Describing the present scenario of manpower export, which is the key to remittance inflow, he said during the first nine months of FY09 (July-March), 5,37,000 migrant workers got jobs abroad compared to 7,20,000 during the same period last year.

He said at least 2.0 to 2.5 million new local jobs will be needed until the global economy recovers fully, compared to 1.0 to 1.1 million local jobs needed prior to the economic crisis.

The World Bank prepared a checklist of things need to be avoided. Those are: new large-scale entitlement programmes, increase in public sector wage bill, increase in subsidies to specific industries, reduction in corporate tax rates, dividends, and capital gain taxes, which are likely to have a small effect since they usually fall during a crisis, increases in tariffs, tax amnesties for companies in trouble, as this may seem as unfair industrial policy by competitors, and interest rate ceiling.

The World Bank economist also listed some constraints regarding the demand for bailout packages. These constraints are: the government does not have adequate fiscal space to finance large bailout packages, there is some room for higher fiscal deficit, because of savings from subsidy provision, but it needs to be used wisely, there are better candidates for spending the improved fiscal space: infrastructure, support to small and medium enterprise, micro-credit schemes, health and education, safety net programmes, there is a need for structural reforms to improve the investment climate and these may not benefit the poor.

About promoting the regional connectivity and trade, he said, "Bangladesh can earn an additional US$ 1.0 billion or more from exports, transit charges and port fees."

WB country director Xian Zhu in his speech on the occasion said the government should be cautious in responding to the requests for bailout amid worldwide recession.

"The government has received requests for different kinds of bailout packages. In deciding how to respond to these requests, it'll be important to keep in mind that the government is in resource constraint, and therefore, the tradeoffs would have to be made," Xian Zhu said.

He said whatever policy-package the government designs, protecting the poor through new job creation and adequate well-targeted safety net programmes should remain the highest priority. "It is the poor who are hardest hit in times of such crisis."

The WB country director said Bangladesh entered the crisis this time with advantages that it lacked during the shocks of 1980s and 1990s.

"Bangladesh's foreign exchange reserves have been increasing in recent months, remittance inflows continue to remain strong, the current account is still in surplus, and fiscal balances are well managed despite revenue shortfall."

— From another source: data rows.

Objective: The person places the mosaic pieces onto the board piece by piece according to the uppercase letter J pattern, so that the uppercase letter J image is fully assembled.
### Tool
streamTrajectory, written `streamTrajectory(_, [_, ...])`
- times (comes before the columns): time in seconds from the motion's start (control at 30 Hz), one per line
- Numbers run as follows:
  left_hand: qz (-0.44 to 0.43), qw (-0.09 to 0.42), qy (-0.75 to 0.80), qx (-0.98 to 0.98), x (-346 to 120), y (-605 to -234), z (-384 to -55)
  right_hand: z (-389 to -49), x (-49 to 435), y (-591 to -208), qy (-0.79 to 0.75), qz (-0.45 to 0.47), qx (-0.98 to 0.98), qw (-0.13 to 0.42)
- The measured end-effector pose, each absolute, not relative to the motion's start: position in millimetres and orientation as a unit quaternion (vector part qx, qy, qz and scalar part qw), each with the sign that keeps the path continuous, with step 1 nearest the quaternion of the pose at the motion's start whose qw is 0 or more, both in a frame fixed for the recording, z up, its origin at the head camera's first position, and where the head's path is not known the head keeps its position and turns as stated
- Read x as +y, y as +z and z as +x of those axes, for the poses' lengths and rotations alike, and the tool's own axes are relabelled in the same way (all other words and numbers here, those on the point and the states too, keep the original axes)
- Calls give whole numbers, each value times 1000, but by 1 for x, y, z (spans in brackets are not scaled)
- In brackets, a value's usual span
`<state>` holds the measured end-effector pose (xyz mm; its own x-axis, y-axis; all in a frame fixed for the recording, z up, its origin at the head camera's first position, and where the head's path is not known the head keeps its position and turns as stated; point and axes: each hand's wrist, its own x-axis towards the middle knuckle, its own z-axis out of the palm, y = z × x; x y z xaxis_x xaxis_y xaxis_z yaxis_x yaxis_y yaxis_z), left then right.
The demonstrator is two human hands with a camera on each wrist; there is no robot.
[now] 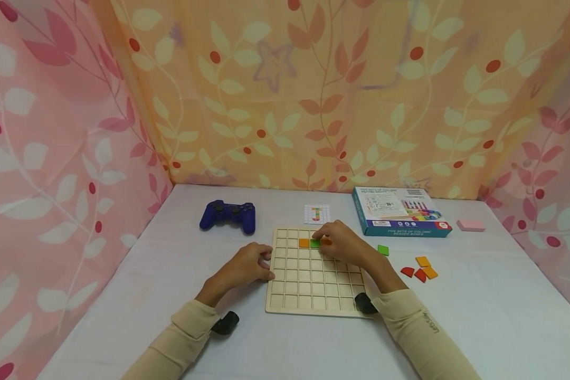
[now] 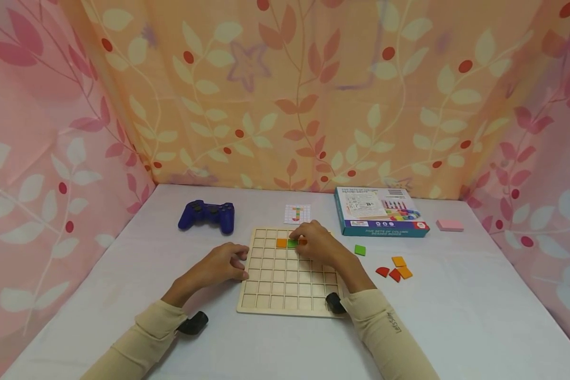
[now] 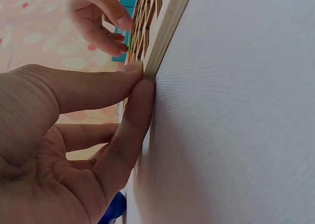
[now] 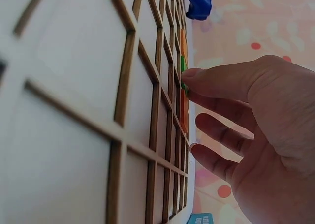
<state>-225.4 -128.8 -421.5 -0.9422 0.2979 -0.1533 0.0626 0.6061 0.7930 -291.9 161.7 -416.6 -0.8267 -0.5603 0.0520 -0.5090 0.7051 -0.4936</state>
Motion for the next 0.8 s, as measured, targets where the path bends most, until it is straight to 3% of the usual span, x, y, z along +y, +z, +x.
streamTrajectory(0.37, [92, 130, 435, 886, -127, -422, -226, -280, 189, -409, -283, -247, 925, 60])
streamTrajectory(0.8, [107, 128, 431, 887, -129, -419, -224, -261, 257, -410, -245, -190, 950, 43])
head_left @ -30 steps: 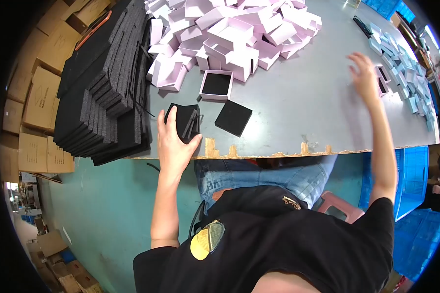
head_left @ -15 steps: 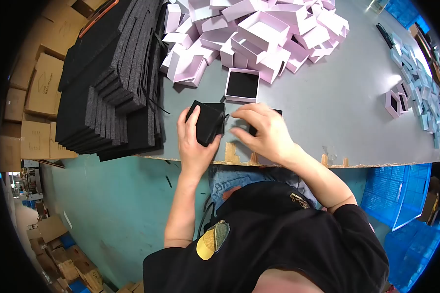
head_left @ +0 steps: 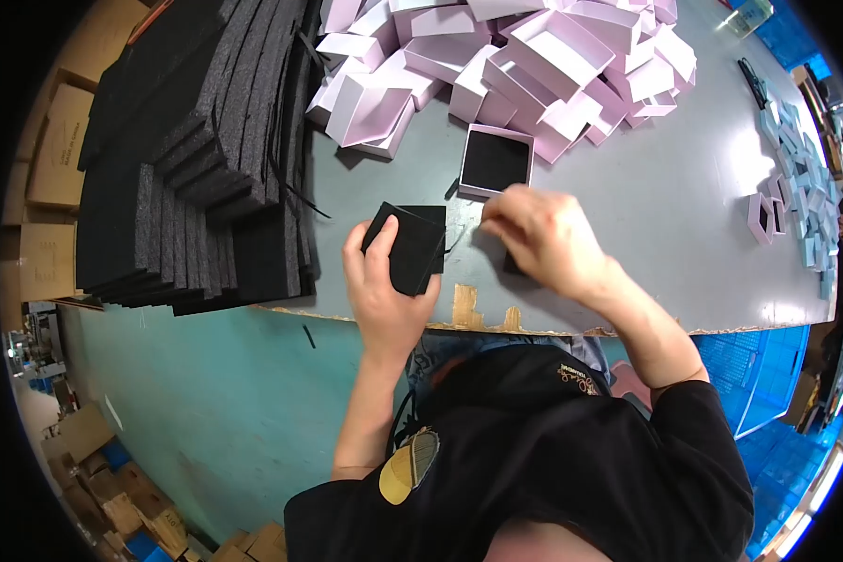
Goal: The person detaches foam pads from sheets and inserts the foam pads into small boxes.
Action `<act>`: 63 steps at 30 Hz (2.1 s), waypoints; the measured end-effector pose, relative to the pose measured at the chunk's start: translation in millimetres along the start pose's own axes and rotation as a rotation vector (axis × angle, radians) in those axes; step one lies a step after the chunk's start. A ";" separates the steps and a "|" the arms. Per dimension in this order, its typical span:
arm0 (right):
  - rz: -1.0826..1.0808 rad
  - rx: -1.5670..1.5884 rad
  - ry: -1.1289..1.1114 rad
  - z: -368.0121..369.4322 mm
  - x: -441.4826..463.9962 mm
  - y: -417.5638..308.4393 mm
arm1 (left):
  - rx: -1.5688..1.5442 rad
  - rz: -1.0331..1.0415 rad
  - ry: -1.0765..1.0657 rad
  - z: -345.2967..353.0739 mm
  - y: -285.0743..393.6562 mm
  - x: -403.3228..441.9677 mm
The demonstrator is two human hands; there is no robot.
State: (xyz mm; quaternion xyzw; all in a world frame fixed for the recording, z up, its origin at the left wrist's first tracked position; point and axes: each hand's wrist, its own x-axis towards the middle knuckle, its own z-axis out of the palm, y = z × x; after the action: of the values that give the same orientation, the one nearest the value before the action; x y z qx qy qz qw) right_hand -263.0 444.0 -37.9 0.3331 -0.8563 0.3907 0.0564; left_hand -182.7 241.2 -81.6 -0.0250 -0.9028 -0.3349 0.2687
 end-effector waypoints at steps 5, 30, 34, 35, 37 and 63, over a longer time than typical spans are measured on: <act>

He, however, said there is no room for complacency because the uncertainty is still too high and the impact of the crisis is beginning to be felt.

"For instance, all non-RMG exports have declined in recent months, growth of woven and knitwear exports have slowed, and export orders for garment have weakened considerably."

He said the monthly growth rate for remittance is also declining.

Xian Zhu said various projections about the FY09 growth coming from different institutions, including the World Bank, the IMF and ADB, have created confusion among the public about the magnitude of the impact of the crisis on GDP growth in Bangladesh, and distracted attention from the more important question about what kind of policy response is appropriate.

"Given the pervasive uncertainties surrounding the depth and duration of the global economic crisis, it is not at all surprising that we have such different numbers on growth."

He said it is true that the impact on Bangladesh's growth may not be as severe this fiscal year, "but the key message to me is to prepare for the worst while planning for the best."

Zhu added: "We must remember that it is not about numbers, it is about the people."